Les bars en plein air où les jeunes se retrouvaient chaque soir sont dévastés, les maisons traditionnelles centenaires détruites, les galeries d'arts ravagées : le quartier de Mar Mikhaël, qui faisait pour beaucoup le charme de Beyrouth, n'est plus qu'un amas de ruines.
«Mar Mikhaël était le coeur battant de Beyrouth», dit Lina Daoud, une volontaire de 45 ans qui distribue mercredi de l'eau et de la nourriture aux habitants du quartier sinistré et aux secouristes. «Maintenant, c'est pour moi une terre inconnue. Je n'ai jamais pensé qu'un jour viendrait où je verrais le quartier ainsi», ajoute-t-elle, au milieu des sirènes hurlantes des ambulances qui sillonnent le secteur.
Situé à proximité du port de Beyrouth où deux énormes explosions se sont produites mardi soir, soufflant des zones entières de la capitale libanaise et tuant plus de 100 personnes, le quartier animé était la destination favorite des jeunes pour ses bars et ses boîtes de nuit. Mais même ses habitants ne le reconnaissent plus aujourd'hui.
Dans sa maison traditionnelle centenaire, Michel Assad ramasse des morceaux de verre et les place dans un seau, qu'il vide au fur et à mesure sur une pile de gravats. C'est comme si un cyclone avait traversé sa maison, entièrement dévastée. Mais à l'entrée, il a vite remis en place la statue de la Vierge Marie, bien qu'elle ait été décapitée par l'explosion.
«J'ai vécu toute ma vie dans cette maison. J'aurais pu mourir ici», dit cet homme basané de 53 ans, qui ne cache pas sa colère. Il montre du doigt les autres demeures traditionnelles qui font le charme du quartier. Les plus anciennes se sont effondrées, d'autres n'ont plus de toit ou un énorme trou dans le mur...
«Nous sommes des centaines, voire des milliers ici» à avoir été affectés par l'explosion, ajoute-t-il en montrant l'étendue des dégâts. Selon le gouverneur de Beyrouth, Marwan Abboud, jusqu'à 300.000 personnes sont désormais sans-abri dans une ville de quelque deux millions d'habitants.
«Comme la Seconde guerre mondiale»
Les trottoirs de la rue étroite sont jonchés de bris de verre, alors que les secouristes continuent de chercher des victimes dans le quartier.
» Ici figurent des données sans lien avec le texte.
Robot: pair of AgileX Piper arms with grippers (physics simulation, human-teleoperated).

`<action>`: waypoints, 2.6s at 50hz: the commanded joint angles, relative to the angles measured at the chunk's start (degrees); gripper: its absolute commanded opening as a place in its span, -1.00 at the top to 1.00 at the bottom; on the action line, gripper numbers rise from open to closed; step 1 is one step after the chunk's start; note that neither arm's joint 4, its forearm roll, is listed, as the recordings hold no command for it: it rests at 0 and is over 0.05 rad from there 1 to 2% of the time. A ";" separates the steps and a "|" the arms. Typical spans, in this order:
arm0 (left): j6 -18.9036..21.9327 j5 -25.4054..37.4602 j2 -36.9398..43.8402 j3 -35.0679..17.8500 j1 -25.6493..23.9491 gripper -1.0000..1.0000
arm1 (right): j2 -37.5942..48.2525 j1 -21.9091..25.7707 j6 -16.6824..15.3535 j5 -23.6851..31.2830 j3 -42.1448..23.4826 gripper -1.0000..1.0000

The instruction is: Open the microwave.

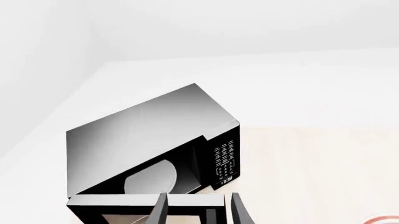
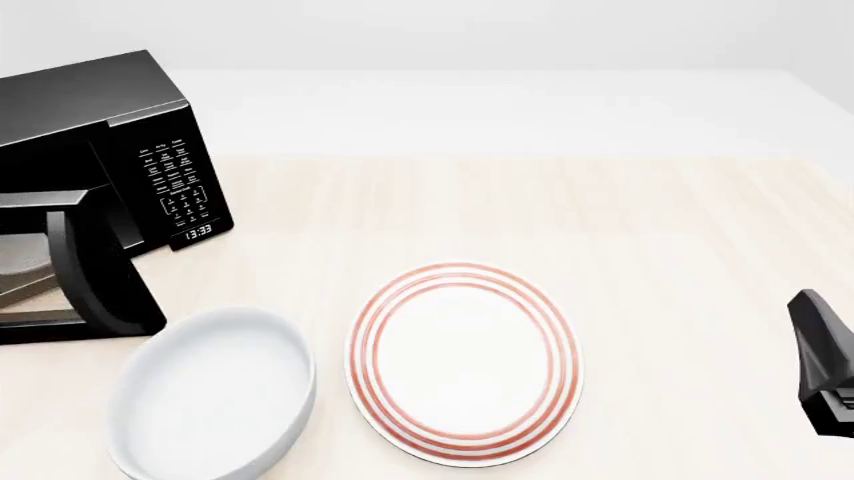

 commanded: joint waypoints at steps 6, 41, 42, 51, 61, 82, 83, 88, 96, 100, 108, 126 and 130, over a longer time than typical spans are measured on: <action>0.19 7.06 5.43 -7.42 0.57 -1.00 | 0.00 0.00 0.00 0.00 0.00 -1.00; 4.83 22.51 18.53 -23.59 1.56 -1.00 | 0.00 0.00 0.00 0.00 0.00 -1.00; 5.06 22.43 18.95 -23.70 1.49 -1.00 | 0.00 0.00 0.00 0.00 0.00 -1.00; 2.93 22.00 21.57 -25.08 1.67 -1.00 | 0.00 0.00 0.00 0.00 0.00 -1.00; 1.34 20.85 24.60 -25.23 1.27 -1.00 | 0.00 0.00 0.00 0.00 0.00 -1.00; 0.01 22.57 32.62 -30.11 0.53 -1.00 | 0.00 0.00 0.00 0.00 0.00 -1.00; 0.22 22.44 32.98 -30.10 0.67 -1.00 | 0.00 0.00 0.00 0.00 0.00 -1.00; 0.57 22.43 33.91 -30.25 0.81 -1.00 | 0.00 0.00 0.00 0.00 0.00 -1.00; 0.80 21.40 35.31 -28.44 1.33 -1.00 | 0.00 0.00 0.00 0.00 0.00 -1.00; 0.83 21.18 35.75 -28.35 1.61 -1.00 | 0.00 0.00 0.00 0.00 0.00 -1.00; 0.84 20.37 37.65 -27.49 1.75 -1.00 | 0.00 0.00 0.00 0.00 0.00 -1.00; 0.17 17.69 40.78 -26.09 2.18 -1.00 | 0.00 0.00 0.00 0.00 0.00 -1.00; -0.07 16.87 41.61 -25.60 2.39 -1.00 | 0.00 0.00 0.00 0.00 0.00 -1.00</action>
Les voitures désarticulées encombrent la chaussée, les coussins gonflables sortant de leurs fenêtres brisées, alors que leurs propriétaires attendent que les véhicules soient retirés.
Des dizaines de personnes, traînant de lourdes valises, se bousculent pour fuir le quartier. Une femme âgée et frêle, portant à grand-peine quatre cabas, tente de se frayer un chemin parmi la foule et les gravats. Une autre vieille femme, n'ayant pas la force de quitter sa maison, est évacuée par des secouristes qui la portent avec la chaise en bois sur laquelle elle était assise dans son salon.
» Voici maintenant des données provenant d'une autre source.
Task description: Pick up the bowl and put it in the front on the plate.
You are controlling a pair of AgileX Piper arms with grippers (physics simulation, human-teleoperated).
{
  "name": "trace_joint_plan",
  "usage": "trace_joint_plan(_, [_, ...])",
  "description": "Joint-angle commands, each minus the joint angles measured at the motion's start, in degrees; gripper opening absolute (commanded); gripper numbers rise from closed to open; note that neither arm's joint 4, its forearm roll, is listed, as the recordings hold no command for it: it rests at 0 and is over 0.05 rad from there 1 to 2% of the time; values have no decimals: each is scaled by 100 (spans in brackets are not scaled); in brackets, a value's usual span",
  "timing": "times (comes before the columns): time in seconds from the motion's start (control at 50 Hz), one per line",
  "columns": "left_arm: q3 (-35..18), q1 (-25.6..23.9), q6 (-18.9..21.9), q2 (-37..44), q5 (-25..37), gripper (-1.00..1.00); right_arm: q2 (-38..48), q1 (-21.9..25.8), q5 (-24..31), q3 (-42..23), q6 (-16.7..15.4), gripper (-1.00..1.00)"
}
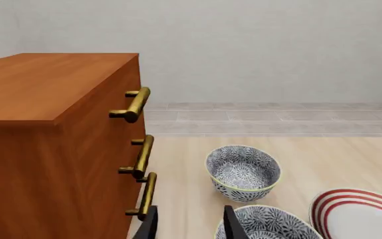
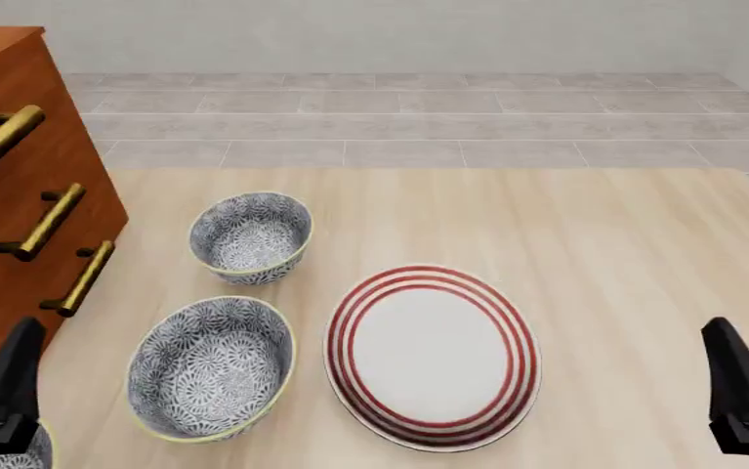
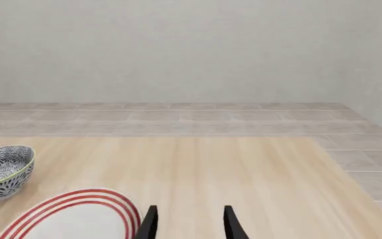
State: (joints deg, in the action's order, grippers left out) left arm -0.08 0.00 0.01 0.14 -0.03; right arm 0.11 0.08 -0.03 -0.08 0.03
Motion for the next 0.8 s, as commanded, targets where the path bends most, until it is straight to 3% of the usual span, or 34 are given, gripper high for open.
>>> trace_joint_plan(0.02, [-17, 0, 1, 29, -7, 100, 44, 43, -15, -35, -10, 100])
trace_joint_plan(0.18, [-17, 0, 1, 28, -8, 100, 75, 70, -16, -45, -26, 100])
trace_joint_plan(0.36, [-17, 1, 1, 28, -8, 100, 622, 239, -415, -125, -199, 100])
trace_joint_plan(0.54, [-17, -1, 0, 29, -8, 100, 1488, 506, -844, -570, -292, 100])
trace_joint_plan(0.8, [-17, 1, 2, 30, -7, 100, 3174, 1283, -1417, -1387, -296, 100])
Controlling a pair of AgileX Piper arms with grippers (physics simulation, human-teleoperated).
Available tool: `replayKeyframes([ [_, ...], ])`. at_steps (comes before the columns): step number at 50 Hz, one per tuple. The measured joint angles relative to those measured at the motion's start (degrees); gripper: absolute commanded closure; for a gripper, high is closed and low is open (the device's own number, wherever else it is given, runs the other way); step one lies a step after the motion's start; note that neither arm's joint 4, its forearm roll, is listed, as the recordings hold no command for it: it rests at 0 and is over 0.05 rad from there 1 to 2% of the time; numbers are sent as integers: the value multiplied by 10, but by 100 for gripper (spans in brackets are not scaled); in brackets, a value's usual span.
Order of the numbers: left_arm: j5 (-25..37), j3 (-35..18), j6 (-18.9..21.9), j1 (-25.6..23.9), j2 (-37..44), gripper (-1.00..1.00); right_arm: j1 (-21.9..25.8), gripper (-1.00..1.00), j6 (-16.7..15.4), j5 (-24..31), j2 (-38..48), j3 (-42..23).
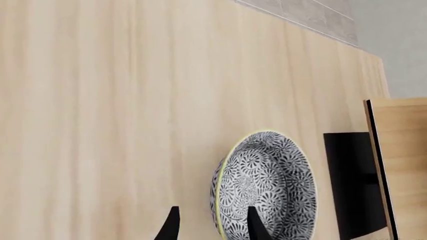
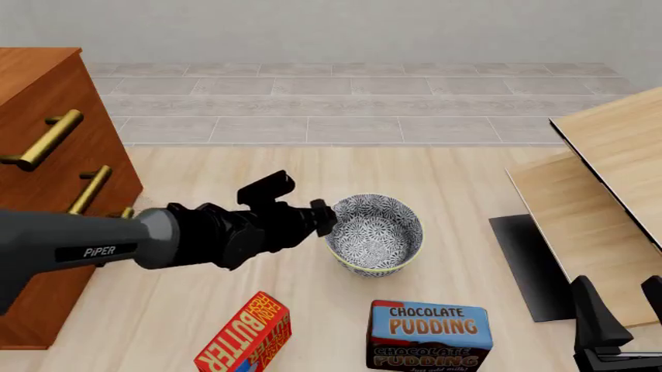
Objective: Close the top drawer of the cabinet and put the bowl on top of it.
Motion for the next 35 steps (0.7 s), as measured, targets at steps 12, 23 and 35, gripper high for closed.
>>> replayKeyframes([
  [12,-2,-9,-2,-4,14,-100,0,-100,0,0,0,0],
  [23,-2,-19,-4,-8,26,-100,0,-100,0,0,0,0],
  [35,-3,-30,-8,-13,43,-100,0,-100,0,0,0,0],
])
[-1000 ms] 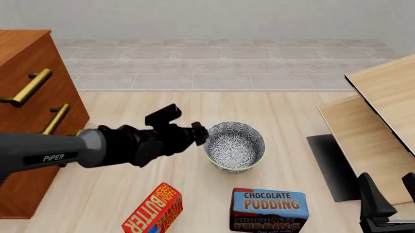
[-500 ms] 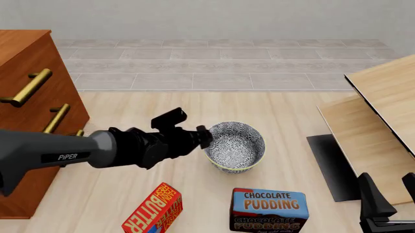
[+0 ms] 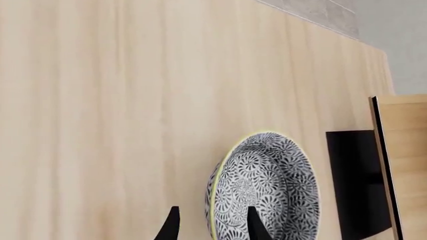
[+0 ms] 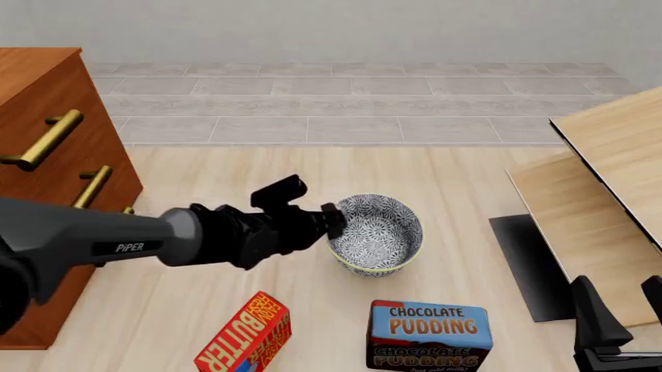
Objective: Close the top drawer of the cabinet and put the bowl on top of it.
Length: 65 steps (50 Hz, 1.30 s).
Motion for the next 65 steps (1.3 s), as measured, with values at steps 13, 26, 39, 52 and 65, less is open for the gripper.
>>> replayKeyframes([
  [13,-5,-9,-6,-4,20,-100,0,-100,0,0,0,0],
  [26,-16,-11,-17,-11,39,-100,0,-100,0,0,0,0],
  [39,-25,-13,-23,-16,56,-100,0,-100,0,0,0,0],
  [52,-30,-16,-26,-20,71,-100,0,-100,0,0,0,0],
  [65,-30,-20,-26,-19,78,100,0,-100,0,0,0,0],
])
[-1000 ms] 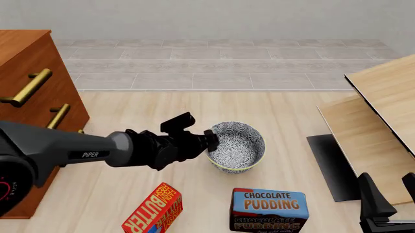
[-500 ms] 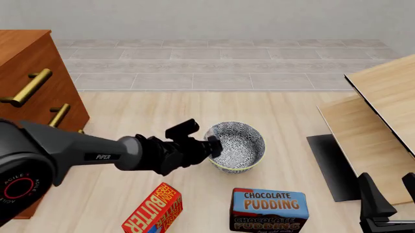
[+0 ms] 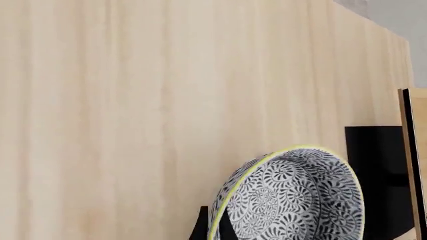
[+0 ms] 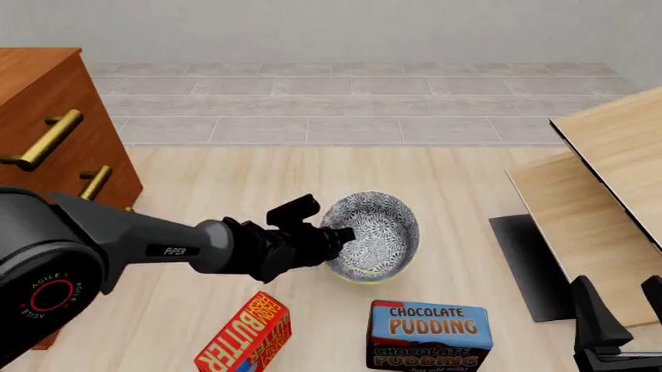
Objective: Close the top drawer of the cabinet and put the bowl on top of it.
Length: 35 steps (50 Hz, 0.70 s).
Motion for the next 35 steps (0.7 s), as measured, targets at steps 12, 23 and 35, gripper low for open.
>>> replayKeyframes([
  [12,10,1,3,3,-9,100,0,-100,0,0,0,0],
  [23,28,7,7,8,-48,100,0,-100,0,0,0,0],
  [35,52,19,6,11,-119,100,0,-100,0,0,0,0],
])
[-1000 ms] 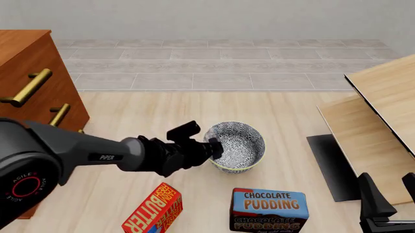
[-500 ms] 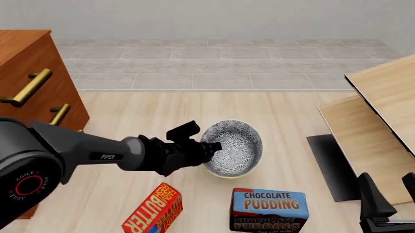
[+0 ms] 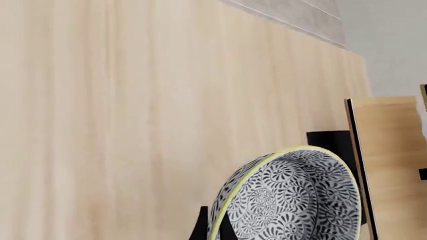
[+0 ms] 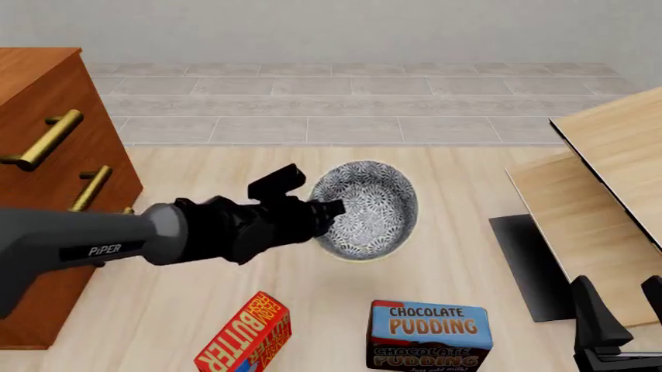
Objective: Close the top drawer of the cabinet and put the bowl on top of it.
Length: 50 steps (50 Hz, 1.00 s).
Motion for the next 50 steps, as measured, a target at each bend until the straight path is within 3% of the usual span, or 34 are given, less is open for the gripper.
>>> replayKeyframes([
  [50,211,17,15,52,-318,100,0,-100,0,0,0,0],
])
Khalil, un septuagénaire portant un masque de protection, dit avoir vécu dans le quartier depuis une cinquantaine d'années, même au plus fort de la guerre civile qui a ravagé le pays de 1975 à 1990. «Pendant la guerre, les obus tombaient ici et là. Mais nous n'avons jamais vu rien de tel. Même dans nos pires cauchemars, on n'aurait pas pu l'imaginer», affirme-t-il.
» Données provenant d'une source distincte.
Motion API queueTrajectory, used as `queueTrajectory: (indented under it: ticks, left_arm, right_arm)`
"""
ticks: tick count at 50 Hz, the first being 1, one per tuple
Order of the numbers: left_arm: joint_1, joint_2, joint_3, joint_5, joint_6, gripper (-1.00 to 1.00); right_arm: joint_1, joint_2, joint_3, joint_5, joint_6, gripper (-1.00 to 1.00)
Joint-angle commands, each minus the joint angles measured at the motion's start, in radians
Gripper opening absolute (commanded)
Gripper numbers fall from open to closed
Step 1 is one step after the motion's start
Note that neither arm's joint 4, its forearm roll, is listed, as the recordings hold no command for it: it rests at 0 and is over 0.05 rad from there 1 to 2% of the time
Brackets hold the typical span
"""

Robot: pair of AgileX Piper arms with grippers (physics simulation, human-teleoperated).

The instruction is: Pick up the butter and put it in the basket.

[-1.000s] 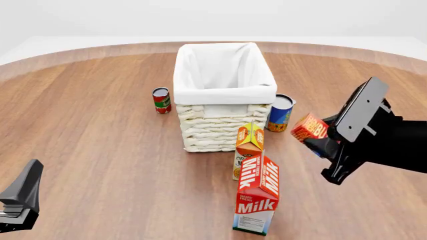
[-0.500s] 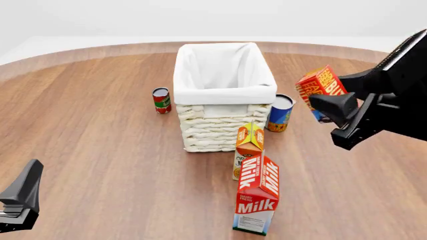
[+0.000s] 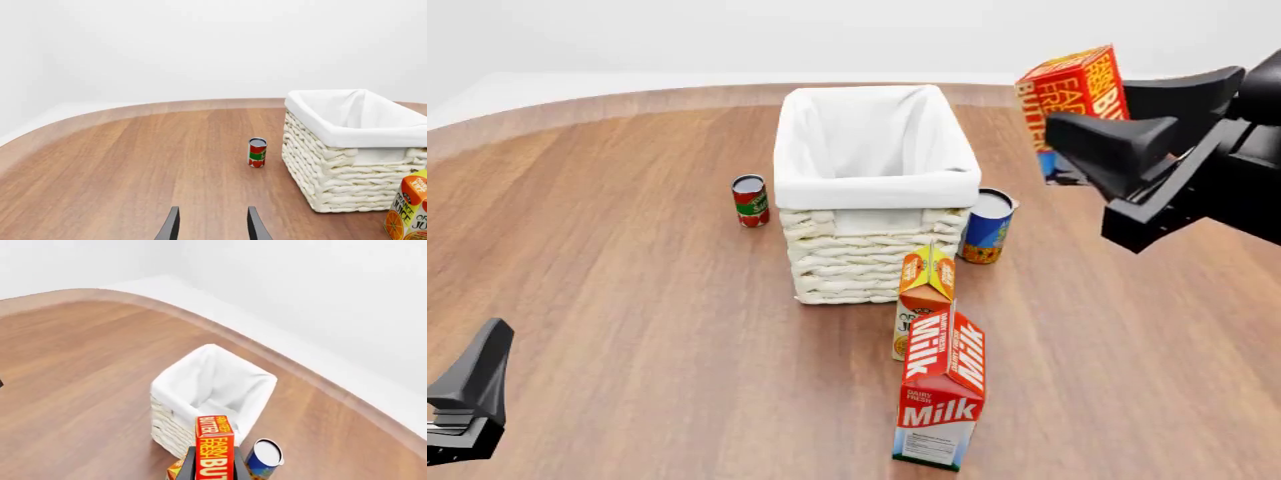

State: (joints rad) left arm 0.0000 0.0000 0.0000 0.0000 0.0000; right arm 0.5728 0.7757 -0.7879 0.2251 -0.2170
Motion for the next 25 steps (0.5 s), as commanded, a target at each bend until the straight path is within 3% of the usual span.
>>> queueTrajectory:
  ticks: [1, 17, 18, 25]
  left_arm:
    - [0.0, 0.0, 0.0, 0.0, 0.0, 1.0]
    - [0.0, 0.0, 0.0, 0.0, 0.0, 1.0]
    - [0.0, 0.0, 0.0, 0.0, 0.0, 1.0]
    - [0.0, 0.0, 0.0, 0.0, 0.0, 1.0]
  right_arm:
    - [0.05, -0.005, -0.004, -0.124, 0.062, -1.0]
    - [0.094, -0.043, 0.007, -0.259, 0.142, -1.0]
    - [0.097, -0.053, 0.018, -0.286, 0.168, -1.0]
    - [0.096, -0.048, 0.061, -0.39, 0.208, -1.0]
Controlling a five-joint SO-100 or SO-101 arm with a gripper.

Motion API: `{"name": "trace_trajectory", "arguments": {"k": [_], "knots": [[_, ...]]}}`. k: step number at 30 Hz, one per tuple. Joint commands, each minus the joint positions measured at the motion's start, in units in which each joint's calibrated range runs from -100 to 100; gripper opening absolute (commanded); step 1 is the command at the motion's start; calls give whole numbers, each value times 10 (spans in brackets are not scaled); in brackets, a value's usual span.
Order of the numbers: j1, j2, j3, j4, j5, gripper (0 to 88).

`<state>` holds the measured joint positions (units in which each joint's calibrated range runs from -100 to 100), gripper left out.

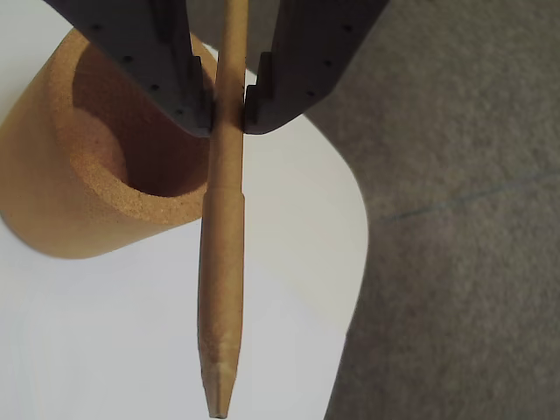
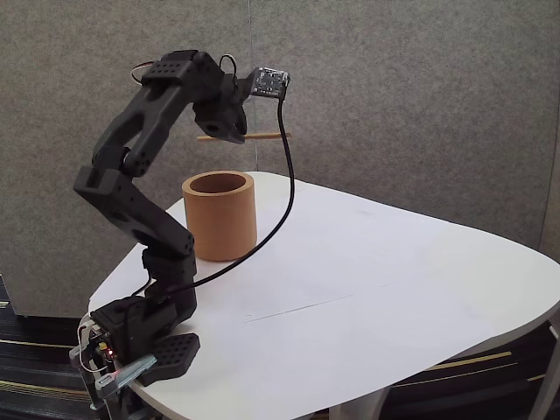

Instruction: Grab the pen and put it in the pen holder.

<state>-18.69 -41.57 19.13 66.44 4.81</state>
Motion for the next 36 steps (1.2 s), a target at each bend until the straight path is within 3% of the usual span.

«C'est comme la Deuxième guerre mondiale», dit un passant, en regardant les gravats et les immeubles qui menacent de s'effondrer à tout moment. A ses côtés, une femme pleure en racontant au téléphone à une amie les scènes de destruction. A l'aide d'un balai, Tala Masri, une bénévole, tente de dégager le trottoir des bris de verre.
«Mar Mikhaël est notre deuxième maison, surtout nous, les jeunes», dit cette étudiante de 18 ans. «Même avec le coronavirus, et tout ce qui est arrivé dans le pays, j'ai toujours gardé espoir. Mais maintenant c'est fini, je n'ai plus aucun espoir», dit-elle.